PPRuNe Forums - View Single Post - Regulatory Dark Matter
View Single Post
Old 29th Sep 2019, 22:21
  #11 (permalink)  
Okihara
 
Join Date: Mar 2018
Location: Currently: A landlocked country with high terrain, otherwise Melbourne, Australia + Washington D.C.
Posts: 396
Likes: 0
Received 0 Likes on 0 Posts
Originally Posted by De_flieger
From the IPA, a bunch of tobacco-funded free-market fundamentalists convinced that any form of regulation impedes their God-given rights to make a profit. The same people who brought you this, THE CASE FOR ABOLISHING OCCUPATIONAL LICENSING because they truly believe that licensing professionals such as doctors, dentists, pilots and engineers based on their qualifications is a barrier to market forces and their ideal of people working in whatever field they choose, regardless of skill, training or anything else. They literally claim that the requirement for service providers to be licensed unnecessarily increases costs of dental visits by 7%, and health checks for children by 6-16%. If you're happy for such complete deregulation such that any stranger with a Ryobi and a jar of chloroform can call themselves a dentist, or perform health checks on your children, go for your life. Abolishing any licensing requirements for professional pilots? I can't see how that could possibly backfire
Look mate, you clearly have a limited understanding of what licencing and its abolishing could mean. Let me give you an example of why this is just out of control. My wife's a doctor, went through medical training at various universities for her initial medical degree all the way up to her specialisation. Back in Europe, she paid roughly $150/year to the equivalent of the Royal Australasian College of Physicians. For that fee, she gets a quarterly issued journal showcasing nationwide advances in her field, an email address for life and stays in the loop at a public level. It's a state run body and I'm not saying they're superfluous redtape. The fee is proportionate to their services but there's no licence involved. Why should a body get to decide who is to be called doctor, engineer, lawyer or pilot in the first place and not the university from which one graduated?

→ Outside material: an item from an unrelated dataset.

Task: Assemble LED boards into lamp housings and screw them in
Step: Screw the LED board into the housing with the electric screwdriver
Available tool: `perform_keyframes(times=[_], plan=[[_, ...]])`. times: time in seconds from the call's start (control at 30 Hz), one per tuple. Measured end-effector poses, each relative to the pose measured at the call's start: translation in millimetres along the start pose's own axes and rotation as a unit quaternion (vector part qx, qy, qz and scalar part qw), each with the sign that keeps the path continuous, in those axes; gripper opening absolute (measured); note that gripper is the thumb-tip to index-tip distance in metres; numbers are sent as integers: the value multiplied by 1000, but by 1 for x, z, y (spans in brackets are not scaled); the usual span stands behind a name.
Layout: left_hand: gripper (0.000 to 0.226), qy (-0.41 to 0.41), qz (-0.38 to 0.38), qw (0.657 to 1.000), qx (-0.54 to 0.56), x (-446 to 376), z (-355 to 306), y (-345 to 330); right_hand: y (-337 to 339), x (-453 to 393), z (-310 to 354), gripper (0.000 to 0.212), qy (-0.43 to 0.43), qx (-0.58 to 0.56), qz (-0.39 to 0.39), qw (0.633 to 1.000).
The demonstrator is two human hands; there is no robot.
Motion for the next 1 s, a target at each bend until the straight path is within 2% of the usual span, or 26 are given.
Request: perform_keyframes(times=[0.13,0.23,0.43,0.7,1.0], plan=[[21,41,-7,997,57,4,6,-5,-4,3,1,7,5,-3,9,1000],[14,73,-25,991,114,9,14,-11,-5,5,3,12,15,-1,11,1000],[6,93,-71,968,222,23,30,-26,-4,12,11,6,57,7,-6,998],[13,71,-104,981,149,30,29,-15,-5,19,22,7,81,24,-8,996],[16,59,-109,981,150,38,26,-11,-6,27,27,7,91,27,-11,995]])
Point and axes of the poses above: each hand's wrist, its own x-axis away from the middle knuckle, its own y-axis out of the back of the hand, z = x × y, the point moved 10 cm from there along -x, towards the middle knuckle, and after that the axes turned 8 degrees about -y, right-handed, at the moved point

Here in Australia, she is paying on average $20-$22k/year for a licence that allows her to keep the privilege of practising medicine. That's the bare truth, well north of $20k. Here's another truth: in the last three years, the year on year increase has exceeded 1.) GDP growth in nominal terms and 2.) average wage growth. And that's obviously on top of income taxes. Just how stupid do you think this is? Do you really think that the Royal Australasian College of Physicians makes Australian healthcare safer than e.g. its German, Norwegian or Swedish equivalents? Now don't think for a minute that she's foolish. These costs are borne in turn by her patients and ultimately by medicare and private insurance companies.

This article is very much on point. What piece of regulations is allowing a governing body to charge its stakeholders as much?